她死後,薄爺跪在墓碑前哭成狗!
肺癌……
薄寒時攥緊了日記本,指尖用力的發白。
喬予的每字每句,都像是在他心臟處重擊。
他感覺到心臟像是被碾碎一般,痛到難以呼吸。
他不在她身邊的這六年裡。
她做單親媽媽,被上司揩油,忍受抑鬱症……可讓薄寒時更難過的是,這僅僅是她日記本裡記錄的隻言片語。
還有更多的,她沒記錄的心酸。
他不敢想,她過的有多苦,有多難。
他捏著那本日記本,甚至沒勇氣再看下去。
她的字字句句,像是鋒利的刀片,不斷地對他進行淩遲。
她在不停的跟他道歉,不停的愧疚,不停的……對他說,對不起。
可是,現在這些對不起,像是在一刀一刀的割他的肉,直直的捅進他胸膛處最柔軟的地方。
手機響了。
來電顯示,是海市的座機電話。
薄寒時記憶力很好,過目不忘。
這個海市的座機號碼,是海市市醫院的電話,一個月前,給他打過一次電話。
但對方沒說完,他便掐斷了。
那時,他還恨著喬予,不想讓自己去關心喬予的任何事情。
他點了接通鍵。
“是喬予的家屬嗎?上次給你打電話,你掛掉了,但是喬予的肺上問題挺大的,我們還是建議去醫院複查,治療。
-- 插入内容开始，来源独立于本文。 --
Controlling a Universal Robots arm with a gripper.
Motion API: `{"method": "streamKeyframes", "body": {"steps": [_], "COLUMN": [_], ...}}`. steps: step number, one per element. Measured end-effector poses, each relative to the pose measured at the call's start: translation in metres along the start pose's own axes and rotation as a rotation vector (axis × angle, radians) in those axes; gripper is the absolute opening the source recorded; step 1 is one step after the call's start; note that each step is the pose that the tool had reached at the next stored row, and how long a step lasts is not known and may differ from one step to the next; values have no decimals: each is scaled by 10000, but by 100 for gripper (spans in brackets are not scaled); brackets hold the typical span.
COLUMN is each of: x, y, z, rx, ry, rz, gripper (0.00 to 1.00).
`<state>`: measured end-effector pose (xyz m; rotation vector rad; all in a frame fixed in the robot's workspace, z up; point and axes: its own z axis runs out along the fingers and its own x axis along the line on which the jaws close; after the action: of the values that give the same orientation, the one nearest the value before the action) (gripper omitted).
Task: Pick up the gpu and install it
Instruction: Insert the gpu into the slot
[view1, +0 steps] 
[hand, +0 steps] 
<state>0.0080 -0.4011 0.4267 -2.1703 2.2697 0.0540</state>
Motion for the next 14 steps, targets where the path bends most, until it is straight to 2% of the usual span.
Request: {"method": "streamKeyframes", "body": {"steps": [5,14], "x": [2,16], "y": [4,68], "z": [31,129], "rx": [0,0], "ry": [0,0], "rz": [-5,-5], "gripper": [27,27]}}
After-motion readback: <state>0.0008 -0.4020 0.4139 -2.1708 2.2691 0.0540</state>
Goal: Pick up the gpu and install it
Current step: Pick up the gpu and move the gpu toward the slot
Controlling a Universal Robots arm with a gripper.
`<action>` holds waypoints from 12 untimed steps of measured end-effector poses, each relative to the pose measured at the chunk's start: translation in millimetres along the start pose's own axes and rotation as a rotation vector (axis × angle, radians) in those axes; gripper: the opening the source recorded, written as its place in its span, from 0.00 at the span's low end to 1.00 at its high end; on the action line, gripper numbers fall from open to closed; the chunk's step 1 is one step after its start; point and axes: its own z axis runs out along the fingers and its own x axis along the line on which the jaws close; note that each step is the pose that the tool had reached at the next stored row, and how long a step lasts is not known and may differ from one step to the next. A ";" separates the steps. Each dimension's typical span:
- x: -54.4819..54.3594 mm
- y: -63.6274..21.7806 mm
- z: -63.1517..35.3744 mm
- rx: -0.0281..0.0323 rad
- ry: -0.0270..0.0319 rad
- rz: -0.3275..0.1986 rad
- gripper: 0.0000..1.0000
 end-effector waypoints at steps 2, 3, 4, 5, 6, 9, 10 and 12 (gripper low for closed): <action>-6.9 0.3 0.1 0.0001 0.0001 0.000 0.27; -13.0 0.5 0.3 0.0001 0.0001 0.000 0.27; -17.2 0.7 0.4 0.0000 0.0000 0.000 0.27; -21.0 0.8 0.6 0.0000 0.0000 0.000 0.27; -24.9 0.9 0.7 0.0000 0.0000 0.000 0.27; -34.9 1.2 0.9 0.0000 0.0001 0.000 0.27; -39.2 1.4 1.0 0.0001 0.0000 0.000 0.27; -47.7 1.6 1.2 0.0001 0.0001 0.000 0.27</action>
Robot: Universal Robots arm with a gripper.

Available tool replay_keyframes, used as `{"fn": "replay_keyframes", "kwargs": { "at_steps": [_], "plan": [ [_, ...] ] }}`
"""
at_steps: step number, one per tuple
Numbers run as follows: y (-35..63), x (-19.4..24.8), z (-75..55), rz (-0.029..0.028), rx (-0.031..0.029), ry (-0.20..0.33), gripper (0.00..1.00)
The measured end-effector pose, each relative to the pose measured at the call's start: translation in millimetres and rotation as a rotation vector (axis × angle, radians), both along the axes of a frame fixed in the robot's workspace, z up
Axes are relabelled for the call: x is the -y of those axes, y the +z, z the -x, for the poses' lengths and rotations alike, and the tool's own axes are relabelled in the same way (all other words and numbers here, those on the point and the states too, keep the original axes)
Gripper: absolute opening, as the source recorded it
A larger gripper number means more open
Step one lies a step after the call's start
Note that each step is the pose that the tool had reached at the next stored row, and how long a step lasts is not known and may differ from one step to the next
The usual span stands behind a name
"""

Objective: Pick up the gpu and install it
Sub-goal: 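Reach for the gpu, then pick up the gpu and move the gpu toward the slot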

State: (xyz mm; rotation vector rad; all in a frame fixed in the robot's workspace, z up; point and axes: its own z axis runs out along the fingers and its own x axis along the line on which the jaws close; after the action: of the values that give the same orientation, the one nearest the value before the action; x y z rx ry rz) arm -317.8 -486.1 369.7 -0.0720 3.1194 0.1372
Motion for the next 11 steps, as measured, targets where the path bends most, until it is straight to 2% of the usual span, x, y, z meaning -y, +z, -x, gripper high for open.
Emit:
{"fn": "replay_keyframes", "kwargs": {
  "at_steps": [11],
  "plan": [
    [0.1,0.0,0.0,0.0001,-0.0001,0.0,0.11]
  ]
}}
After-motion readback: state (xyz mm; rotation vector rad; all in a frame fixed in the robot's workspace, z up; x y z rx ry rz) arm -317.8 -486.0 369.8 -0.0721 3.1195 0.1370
她肺癌的事情,你們家屬知道嗎?”
薄寒時薄唇張了張,嗓子像是被棉花堵住一般,發不出任何聲音。
“喂,你在聽嗎?”
“……”
電話裡,沒有人回答。
但過了幾秒,她聽到笑聲。
但那不是開心,明顯是帶著哭音的笑。
悲愴至極。
情緒儼然失控……
喬予……難道已經過世了嗎?
接著,對方掛斷了電話。
薄寒時手裡的小藥瓶,倏然滾落在地板上。
他的眼淚,大顆大顆的砸在日記本上。
將那些字跡,氤氳的模糊。
他趕緊用手去擦,可好像怎麼擦,都擦不掉了。
那些字跡,仿佛跟著喬予,漸漸消失……
他不知道是怎麼翻到日記本的最後的。
看到最後,他的心早就像是被捅出一個大窟窿,鮮血淋漓。
“小相思和初初幫我過生日,讓我許願。我許了三個願望。”
“希望薄寒時能放下仇恨,重新開始。”
“等掙夠了錢,我想帶著媽媽和相思離開帝都,去一個很遠的地方,最好沒人認識我們,然後我們永遠在一起。”
“希望薄寒時能平安喜樂,餘生順遂。”
三個願望,其中有兩個,都關於他。
但是,她在第一個願望上畫了叉,在第二個願望上又畫了叉……
在她所剩無幾的人生裡,在僅有的三個願望上畫叉時,她該有多絕望。
薄寒時拿起筆,手指微顫。
他將她畫的叉塗掉,在她第一個願望上,打了個大大的勾。
他放下了,他不恨她了。
可是讓他重新開始,他該跟誰重新開始?
他想過要重新開始,但他重新開始的人生裡,他從沒想過是跟彆人。
如果不是喬予,他寧願不要重新開始。
……
晚上十點多。
薄寒時回到了禦景園。
他手裡提了一包東西,那裡麵,全是喬予的遺物。